▶ To do:
Exclude all pictures, then write out exactly the lines below from the first one through the line with "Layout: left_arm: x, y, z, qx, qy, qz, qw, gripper".

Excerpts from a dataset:
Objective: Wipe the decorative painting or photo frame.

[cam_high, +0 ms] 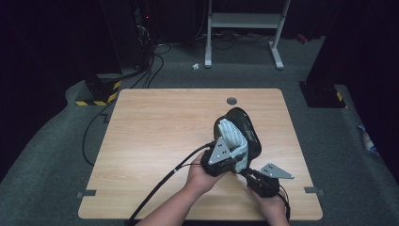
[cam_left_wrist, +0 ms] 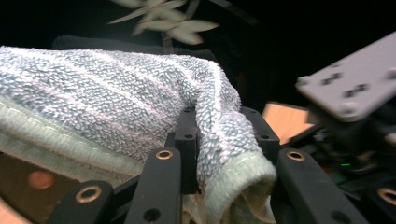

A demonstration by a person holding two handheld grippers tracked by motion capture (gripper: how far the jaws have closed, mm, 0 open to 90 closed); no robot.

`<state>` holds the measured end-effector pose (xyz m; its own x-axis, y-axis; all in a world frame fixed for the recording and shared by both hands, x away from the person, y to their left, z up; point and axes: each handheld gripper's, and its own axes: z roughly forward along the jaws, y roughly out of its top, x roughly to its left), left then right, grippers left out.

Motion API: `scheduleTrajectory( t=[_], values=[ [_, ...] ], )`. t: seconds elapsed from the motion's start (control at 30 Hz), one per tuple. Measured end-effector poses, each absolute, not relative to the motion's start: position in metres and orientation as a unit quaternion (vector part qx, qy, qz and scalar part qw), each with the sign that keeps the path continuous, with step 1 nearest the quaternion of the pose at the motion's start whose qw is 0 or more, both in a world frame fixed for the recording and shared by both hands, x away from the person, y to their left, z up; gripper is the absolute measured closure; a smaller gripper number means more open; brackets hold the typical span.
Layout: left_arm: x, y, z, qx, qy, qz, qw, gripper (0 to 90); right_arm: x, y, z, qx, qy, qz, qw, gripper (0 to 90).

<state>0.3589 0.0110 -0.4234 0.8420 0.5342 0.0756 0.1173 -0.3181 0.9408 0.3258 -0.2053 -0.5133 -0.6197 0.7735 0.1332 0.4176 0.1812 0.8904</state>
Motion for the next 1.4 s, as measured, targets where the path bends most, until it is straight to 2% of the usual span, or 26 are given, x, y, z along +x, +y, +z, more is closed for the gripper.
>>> scheduleTrajectory(
  t=[0.63,1.13,1.2,1.4],
  values=[
    [0.421,0.048,-0.444,0.793,0.292,0.229,0.484,70.8,0.326,-0.203,-0.514,0.390,0.754,0.499,0.176,75.8],
    [0.425,0.058,-0.454,0.789,0.314,0.227,0.476,70.7,0.325,-0.200,-0.514,0.402,0.749,0.494,0.185,72.5],
    [0.429,0.060,-0.455,0.788,0.324,0.228,0.472,70.7,0.325,-0.200,-0.514,0.403,0.749,0.493,0.181,75.9],
    [0.438,0.061,-0.461,0.785,0.331,0.229,0.470,70.7,0.326,-0.201,-0.513,0.412,0.748,0.489,0.177,77.7]
  ],
)
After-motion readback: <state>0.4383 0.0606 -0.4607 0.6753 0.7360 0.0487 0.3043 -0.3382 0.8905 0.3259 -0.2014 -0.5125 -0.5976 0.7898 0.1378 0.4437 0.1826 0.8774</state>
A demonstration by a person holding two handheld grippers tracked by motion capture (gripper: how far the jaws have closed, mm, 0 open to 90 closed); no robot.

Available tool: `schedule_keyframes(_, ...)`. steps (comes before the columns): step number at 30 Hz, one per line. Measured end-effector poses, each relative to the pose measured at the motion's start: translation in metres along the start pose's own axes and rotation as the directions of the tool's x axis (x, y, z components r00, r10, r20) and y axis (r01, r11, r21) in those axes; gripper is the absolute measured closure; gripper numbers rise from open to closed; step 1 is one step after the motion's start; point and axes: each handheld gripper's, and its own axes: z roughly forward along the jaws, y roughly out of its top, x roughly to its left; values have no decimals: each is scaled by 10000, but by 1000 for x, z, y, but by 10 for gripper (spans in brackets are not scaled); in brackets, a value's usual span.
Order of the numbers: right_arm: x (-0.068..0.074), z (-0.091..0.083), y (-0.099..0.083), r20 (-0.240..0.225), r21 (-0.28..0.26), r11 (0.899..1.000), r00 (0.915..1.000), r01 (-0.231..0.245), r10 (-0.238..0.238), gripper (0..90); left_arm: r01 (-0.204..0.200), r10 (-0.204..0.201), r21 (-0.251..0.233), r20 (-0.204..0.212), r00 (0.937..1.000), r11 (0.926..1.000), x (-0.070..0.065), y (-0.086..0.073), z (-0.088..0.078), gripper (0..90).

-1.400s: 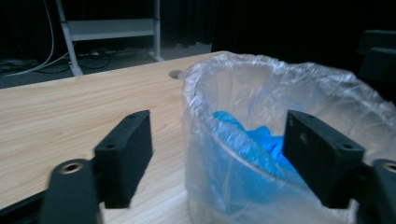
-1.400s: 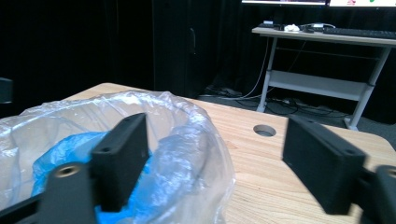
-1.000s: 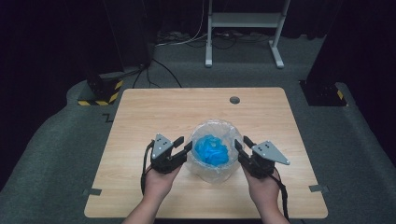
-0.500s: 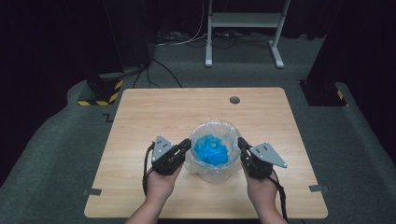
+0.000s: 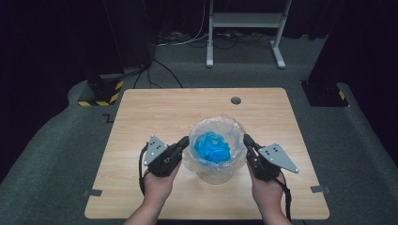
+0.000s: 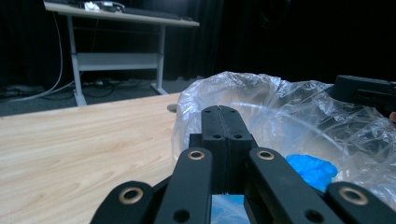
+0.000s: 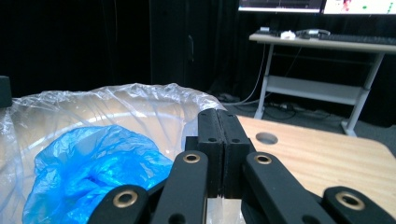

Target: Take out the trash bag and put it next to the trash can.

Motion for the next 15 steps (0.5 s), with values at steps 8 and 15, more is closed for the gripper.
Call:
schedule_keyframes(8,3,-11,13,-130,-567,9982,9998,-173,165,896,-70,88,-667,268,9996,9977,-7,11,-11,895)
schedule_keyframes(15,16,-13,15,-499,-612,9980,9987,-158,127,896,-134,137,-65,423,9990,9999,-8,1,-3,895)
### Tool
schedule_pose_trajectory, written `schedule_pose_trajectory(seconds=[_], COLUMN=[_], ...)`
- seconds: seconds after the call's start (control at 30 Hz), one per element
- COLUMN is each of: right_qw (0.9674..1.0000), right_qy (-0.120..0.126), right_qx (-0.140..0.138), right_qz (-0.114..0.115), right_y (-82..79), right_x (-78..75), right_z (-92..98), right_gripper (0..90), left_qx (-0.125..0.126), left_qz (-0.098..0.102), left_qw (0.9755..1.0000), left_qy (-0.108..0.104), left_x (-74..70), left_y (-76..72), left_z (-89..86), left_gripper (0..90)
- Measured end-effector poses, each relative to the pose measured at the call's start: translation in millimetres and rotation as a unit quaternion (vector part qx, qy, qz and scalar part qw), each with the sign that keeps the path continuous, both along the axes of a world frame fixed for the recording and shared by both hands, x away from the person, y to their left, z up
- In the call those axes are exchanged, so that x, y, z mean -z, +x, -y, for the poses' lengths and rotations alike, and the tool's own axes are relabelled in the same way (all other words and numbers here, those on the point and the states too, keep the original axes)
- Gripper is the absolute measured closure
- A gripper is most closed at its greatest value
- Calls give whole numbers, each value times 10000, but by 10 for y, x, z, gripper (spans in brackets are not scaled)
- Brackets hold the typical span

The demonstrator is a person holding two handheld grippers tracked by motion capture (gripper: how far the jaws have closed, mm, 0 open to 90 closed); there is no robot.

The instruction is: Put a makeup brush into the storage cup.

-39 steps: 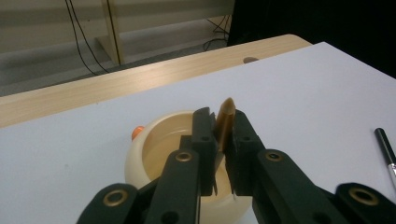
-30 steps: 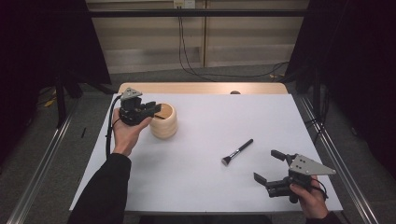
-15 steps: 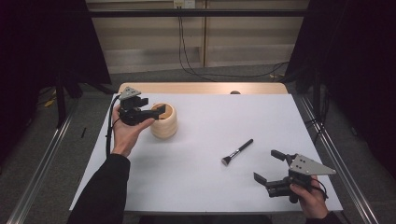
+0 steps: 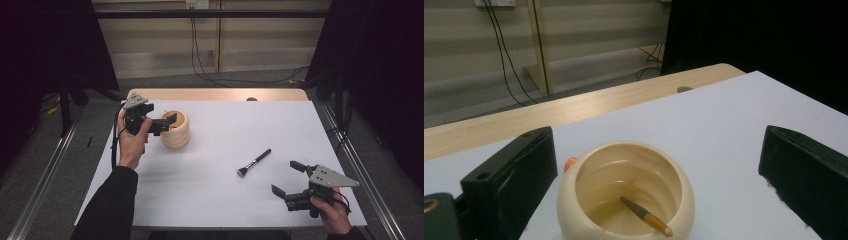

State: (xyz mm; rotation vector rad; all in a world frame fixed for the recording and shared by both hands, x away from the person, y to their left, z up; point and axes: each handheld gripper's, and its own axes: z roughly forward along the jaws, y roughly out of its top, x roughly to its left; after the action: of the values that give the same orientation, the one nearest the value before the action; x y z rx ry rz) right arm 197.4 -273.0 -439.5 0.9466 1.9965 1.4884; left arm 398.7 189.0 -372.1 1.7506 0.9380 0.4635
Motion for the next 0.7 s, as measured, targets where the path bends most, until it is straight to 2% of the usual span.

▶ Result of this exercise:
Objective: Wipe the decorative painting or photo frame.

[cam_high, +0 ms] 
[cam_left_wrist, +0 ms] 

A demonstration by a person holding two handheld grippers tracked by motion capture (gripper: how far the jaws have closed, mm, 0 open to 90 closed); no robot.

`<state>` holds the measured end-effector pose (xyz m; its own x-axis, y-axis; all in a world frame fixed for the recording and shared by both hands, x away from the person, y to their left, z up; point and axes: each handheld gripper's, and its own axes: z roughly forward along the jaws, y roughly out of its top, x roughly to its left), left then right, grippers left out.

Motion API: `scheduleTrajectory( t=[_], values=[ [_, ...] ], )`. t: seconds elapsed from the motion's start (control at 30 Hz), one per tuple. Measured end-effector poses, each absolute, not relative to the motion's start: position in metres and orientation as a unit quaternion (vector part qx, qy, qz and scalar part qw), each with the sign that keeps the path continuous, with step 1 nearest the quaternion of the pose at the motion's start whose qw is 0 or more, both in a world frame fixed for the recording and shared by both hands, x away from the person, y to their left, z up; gripper is the absolute measured closure; a smaller gripper number means more open; brackets hold the typical span.
Layout: left_arm: x, y, z, qx, qy, qz, qw, gripper (0 to 90); right_arm: x, y, z, qx, qy, qz, qw, gripper (0 to 90).

The output is complete as shown.